Il progetto, definito dalla societa’ in-house Infratel Italia, è stato finanziato dalla Regione. Innanzitutto si provvederà al completamento delle infrastrutture necessarie alla banda larga, con una spesa di dieci milioni di euro (7 provenienti dai fondi europei e 3 dal ministero dello Sviluppo economico).

Si tratta di una procedura per la selezione di 400 aree comunali che saranno dotate di nuovi apparati elettronici. Nei prossimi due anni altri 12mila cittadini potranno usufruire di una connessione di almeno 2 mbps. LaSicilia si dotera’ anche della banda ultra larga: 30 mbps per tutti entro il 2020.

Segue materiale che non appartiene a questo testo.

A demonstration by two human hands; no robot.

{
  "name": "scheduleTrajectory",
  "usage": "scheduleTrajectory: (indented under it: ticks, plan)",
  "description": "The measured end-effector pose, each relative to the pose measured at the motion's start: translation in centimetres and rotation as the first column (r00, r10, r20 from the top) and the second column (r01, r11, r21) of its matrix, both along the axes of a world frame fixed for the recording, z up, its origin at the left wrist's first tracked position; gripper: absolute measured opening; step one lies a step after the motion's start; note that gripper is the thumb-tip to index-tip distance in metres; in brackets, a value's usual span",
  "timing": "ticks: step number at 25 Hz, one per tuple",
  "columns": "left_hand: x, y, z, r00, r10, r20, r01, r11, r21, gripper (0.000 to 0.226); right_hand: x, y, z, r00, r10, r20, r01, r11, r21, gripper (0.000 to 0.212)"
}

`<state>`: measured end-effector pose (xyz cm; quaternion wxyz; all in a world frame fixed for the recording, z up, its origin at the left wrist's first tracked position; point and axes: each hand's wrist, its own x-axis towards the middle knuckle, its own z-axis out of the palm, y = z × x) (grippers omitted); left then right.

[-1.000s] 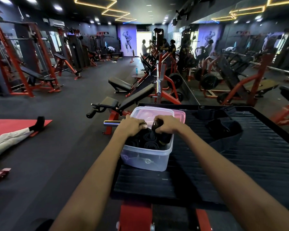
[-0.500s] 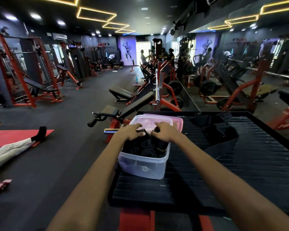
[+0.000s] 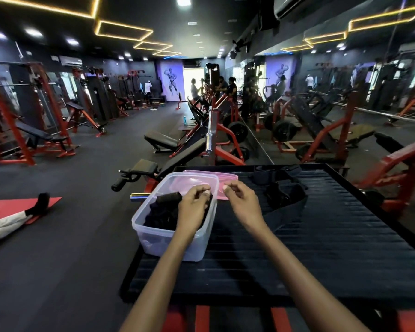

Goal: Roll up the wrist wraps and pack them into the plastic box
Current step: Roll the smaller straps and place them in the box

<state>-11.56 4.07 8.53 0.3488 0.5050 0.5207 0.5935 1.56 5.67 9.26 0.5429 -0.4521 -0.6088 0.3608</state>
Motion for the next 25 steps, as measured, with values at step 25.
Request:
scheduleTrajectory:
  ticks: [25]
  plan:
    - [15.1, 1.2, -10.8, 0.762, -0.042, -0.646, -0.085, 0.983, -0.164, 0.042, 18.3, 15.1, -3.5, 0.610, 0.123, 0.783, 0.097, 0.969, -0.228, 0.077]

Nella fase preliminare del progetto, che richiederà un investimento di 75 milioni saranno coinvolti 20 comuni e 416 mila unita’ immobiliari. Si prevede la realizzazione di oltre cinquemila km di rete ottica con un beneficio occupazionale di circa 600 nuovi posto di lavoro. Sara’ completata anche la Ran, la rete che collega le sedi della pubblica amministrazione con altri 51 milioni di euro.

”Più di un terzo della popolazione italiana – ha detto D’Alia – non ha ancora accesso alla rete. Con la banda larga cresce non solo la possibilità di accesso di tutti a connessioni veloci, ma anche il lavoro e la rete tra gli enti locali e centrali”

“La regione si metterà così al passo con il Paese e con l’Europa”, ha detto Catricalà. La banda larga verrà implementata innanzitutto negli enti locali e negli ospedali.